What you will do
Copy the whole listing below exactly.

Data below
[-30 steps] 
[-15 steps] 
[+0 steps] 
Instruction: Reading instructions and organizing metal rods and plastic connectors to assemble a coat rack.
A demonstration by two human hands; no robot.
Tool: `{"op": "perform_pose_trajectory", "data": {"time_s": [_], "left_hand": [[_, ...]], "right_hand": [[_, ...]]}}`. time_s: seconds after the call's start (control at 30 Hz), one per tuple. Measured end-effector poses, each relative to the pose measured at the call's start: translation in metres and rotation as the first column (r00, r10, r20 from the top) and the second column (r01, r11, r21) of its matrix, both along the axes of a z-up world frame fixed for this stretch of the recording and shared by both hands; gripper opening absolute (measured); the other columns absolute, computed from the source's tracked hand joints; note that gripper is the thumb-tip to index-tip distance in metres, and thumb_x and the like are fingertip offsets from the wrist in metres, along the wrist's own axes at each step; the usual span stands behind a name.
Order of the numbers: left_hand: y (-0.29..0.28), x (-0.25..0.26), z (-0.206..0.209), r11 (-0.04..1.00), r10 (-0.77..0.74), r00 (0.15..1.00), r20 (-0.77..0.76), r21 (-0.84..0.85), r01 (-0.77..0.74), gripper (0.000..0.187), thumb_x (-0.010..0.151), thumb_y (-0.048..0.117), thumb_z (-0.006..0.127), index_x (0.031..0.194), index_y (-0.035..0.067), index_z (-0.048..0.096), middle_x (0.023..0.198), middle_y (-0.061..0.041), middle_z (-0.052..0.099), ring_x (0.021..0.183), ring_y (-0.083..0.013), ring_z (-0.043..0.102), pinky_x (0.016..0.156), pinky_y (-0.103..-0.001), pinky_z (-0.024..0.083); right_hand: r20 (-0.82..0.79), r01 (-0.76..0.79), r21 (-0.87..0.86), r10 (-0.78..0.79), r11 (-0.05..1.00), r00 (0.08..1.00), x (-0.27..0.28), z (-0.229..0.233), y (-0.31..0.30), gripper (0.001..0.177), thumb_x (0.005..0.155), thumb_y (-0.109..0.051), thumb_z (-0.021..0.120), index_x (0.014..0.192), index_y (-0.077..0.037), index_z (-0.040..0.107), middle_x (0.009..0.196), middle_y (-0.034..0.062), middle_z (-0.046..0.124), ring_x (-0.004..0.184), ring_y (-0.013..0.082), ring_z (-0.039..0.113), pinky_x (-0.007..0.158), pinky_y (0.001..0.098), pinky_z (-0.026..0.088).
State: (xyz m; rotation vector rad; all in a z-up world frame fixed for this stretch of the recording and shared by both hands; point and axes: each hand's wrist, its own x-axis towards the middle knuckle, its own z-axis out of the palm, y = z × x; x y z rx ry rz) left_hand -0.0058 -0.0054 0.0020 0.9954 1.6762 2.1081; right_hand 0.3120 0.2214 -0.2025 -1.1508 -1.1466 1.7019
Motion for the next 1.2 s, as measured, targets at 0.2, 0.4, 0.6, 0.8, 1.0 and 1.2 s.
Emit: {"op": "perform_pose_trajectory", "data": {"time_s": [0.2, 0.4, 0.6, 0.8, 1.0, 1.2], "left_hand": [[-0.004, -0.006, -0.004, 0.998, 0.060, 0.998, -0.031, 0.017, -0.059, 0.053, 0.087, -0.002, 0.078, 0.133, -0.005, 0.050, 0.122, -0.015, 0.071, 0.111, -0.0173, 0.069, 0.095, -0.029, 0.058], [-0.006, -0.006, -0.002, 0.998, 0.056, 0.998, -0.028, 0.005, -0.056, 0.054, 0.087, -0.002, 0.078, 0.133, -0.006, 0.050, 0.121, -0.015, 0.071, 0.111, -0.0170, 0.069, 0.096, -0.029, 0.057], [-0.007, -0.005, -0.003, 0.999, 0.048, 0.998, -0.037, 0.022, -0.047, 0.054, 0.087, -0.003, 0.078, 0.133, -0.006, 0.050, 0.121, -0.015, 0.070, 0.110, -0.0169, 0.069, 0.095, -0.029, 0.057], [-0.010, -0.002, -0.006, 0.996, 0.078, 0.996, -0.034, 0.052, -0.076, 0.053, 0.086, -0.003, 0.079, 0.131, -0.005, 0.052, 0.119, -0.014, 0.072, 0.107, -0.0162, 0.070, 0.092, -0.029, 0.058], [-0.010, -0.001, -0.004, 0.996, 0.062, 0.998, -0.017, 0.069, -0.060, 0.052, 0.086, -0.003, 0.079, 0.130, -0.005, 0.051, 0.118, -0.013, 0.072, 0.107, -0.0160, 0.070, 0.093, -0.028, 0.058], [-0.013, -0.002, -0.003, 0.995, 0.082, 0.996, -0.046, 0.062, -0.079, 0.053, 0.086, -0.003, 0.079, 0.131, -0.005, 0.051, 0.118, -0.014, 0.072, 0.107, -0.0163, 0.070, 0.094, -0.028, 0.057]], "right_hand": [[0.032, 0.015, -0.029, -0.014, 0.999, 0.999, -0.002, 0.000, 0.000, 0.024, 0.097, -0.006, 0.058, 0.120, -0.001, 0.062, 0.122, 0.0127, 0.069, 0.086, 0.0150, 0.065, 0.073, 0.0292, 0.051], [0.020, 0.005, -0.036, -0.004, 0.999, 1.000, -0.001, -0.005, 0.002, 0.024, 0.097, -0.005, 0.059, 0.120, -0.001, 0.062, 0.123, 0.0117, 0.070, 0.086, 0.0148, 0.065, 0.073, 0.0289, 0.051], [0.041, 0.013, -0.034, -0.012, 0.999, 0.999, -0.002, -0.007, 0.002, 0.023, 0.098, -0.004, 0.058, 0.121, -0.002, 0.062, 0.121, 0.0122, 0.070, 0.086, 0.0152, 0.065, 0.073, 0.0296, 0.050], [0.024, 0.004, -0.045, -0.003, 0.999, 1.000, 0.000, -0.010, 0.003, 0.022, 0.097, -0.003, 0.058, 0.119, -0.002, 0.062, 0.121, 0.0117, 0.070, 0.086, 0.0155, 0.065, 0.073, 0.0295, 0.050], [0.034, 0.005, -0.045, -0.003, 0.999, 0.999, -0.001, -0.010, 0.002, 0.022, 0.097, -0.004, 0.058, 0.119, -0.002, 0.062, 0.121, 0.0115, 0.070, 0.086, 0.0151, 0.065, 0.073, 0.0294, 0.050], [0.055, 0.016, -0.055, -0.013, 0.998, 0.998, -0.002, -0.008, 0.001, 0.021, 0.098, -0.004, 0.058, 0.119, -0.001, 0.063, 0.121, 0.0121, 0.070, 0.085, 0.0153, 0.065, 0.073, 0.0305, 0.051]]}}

Result of the exercise
[-30 steps] 
[-15 steps] 
[+0 steps] 
Instruction: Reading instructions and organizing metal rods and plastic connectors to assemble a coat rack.
A demonstration by two human hands; no robot.
Tool: `{"op": "perform_pose_trajectory", "data": {"time_s": [_], "left_hand": [[_, ...]], "right_hand": [[_, ...]]}}`. time_s: seconds after the call's start (control at 30 Hz), one per tuple. Measured end-effector poses, each relative to the pose measured at the call's start: translation in metres and rotation as the first column (r00, r10, r20 from the top) and the second column (r01, r11, r21) of its matrix, both along the axes of a z-up world frame fixed for this stretch of the recording and shared by both hands; gripper opening absolute (measured); the other columns absolute, computed from the source's tracked hand joints; note that gripper is the thumb-tip to index-tip distance in metres, and thumb_x and the like are fingertip offsets from the wrist in metres, along the wrist's own axes at each step; the usual span stands behind a name.
Order of the numbers: left_hand: y (-0.29..0.28), x (-0.25..0.26), z (-0.206..0.209), r11 (-0.04..1.00), r10 (-0.77..0.74), r00 (0.15..1.00), r20 (-0.77..0.76), r21 (-0.84..0.85), r01 (-0.77..0.74), gripper (0.000..0.187), thumb_x (-0.010..0.151), thumb_y (-0.048..0.117), thumb_z (-0.006..0.127), index_x (0.031..0.194), index_y (-0.035..0.067), index_z (-0.048..0.096), middle_x (0.023..0.198), middle_y (-0.061..0.041), middle_z (-0.052..0.099), ring_x (0.021..0.183), ring_y (-0.083..0.013), ring_z (-0.043..0.102), pinky_x (0.016..0.156), pinky_y (-0.103..-0.001), pinky_z (-0.024..0.083); right_hand: r20 (-0.82..0.79), r01 (-0.76..0.79), r21 (-0.87..0.86), r10 (-0.78..0.79), r11 (-0.05..1.00), r00 (0.08..1.00), x (-0.27..0.28), z (-0.229..0.233), y (-0.31..0.30), gripper (0.001..0.177), thumb_x (0.005..0.155), thumb_y (-0.109..0.051), thumb_z (-0.021..0.120), index_x (0.014..0.192), index_y (-0.077..0.037), index_z (-0.040..0.107), middle_x (0.009..0.196), middle_y (-0.034..0.062), middle_z (-0.046..0.124), ring_x (-0.004..0.184), ring_y (-0.013..0.082), ring_z (-0.039..0.113), pinky_x (-0.007..0.158), pinky_y (0.001..0.098), pinky_z (-0.026..0.088).
State: (xyz m; rotation vector rad; all in a z-up world frame fixed for this stretch of the recording and shared by both hands; point and axes: each hand's wrist, its own x-axis towards the middle knuckle, its own z-axis out of the palm, y = z × x; x y z rx ry rz) left_hand -0.0058 -0.0054 0.0020 0.9954 1.6762 2.1081; right_hand 0.3120 0.2214 -0.2025 -1.1508 -1.1466 1.7019
Motion for the next 1.2 s, as measured, targets at 0.2, 0.4, 0.6, 0.8, 1.0 and 1.2 s.
Emit: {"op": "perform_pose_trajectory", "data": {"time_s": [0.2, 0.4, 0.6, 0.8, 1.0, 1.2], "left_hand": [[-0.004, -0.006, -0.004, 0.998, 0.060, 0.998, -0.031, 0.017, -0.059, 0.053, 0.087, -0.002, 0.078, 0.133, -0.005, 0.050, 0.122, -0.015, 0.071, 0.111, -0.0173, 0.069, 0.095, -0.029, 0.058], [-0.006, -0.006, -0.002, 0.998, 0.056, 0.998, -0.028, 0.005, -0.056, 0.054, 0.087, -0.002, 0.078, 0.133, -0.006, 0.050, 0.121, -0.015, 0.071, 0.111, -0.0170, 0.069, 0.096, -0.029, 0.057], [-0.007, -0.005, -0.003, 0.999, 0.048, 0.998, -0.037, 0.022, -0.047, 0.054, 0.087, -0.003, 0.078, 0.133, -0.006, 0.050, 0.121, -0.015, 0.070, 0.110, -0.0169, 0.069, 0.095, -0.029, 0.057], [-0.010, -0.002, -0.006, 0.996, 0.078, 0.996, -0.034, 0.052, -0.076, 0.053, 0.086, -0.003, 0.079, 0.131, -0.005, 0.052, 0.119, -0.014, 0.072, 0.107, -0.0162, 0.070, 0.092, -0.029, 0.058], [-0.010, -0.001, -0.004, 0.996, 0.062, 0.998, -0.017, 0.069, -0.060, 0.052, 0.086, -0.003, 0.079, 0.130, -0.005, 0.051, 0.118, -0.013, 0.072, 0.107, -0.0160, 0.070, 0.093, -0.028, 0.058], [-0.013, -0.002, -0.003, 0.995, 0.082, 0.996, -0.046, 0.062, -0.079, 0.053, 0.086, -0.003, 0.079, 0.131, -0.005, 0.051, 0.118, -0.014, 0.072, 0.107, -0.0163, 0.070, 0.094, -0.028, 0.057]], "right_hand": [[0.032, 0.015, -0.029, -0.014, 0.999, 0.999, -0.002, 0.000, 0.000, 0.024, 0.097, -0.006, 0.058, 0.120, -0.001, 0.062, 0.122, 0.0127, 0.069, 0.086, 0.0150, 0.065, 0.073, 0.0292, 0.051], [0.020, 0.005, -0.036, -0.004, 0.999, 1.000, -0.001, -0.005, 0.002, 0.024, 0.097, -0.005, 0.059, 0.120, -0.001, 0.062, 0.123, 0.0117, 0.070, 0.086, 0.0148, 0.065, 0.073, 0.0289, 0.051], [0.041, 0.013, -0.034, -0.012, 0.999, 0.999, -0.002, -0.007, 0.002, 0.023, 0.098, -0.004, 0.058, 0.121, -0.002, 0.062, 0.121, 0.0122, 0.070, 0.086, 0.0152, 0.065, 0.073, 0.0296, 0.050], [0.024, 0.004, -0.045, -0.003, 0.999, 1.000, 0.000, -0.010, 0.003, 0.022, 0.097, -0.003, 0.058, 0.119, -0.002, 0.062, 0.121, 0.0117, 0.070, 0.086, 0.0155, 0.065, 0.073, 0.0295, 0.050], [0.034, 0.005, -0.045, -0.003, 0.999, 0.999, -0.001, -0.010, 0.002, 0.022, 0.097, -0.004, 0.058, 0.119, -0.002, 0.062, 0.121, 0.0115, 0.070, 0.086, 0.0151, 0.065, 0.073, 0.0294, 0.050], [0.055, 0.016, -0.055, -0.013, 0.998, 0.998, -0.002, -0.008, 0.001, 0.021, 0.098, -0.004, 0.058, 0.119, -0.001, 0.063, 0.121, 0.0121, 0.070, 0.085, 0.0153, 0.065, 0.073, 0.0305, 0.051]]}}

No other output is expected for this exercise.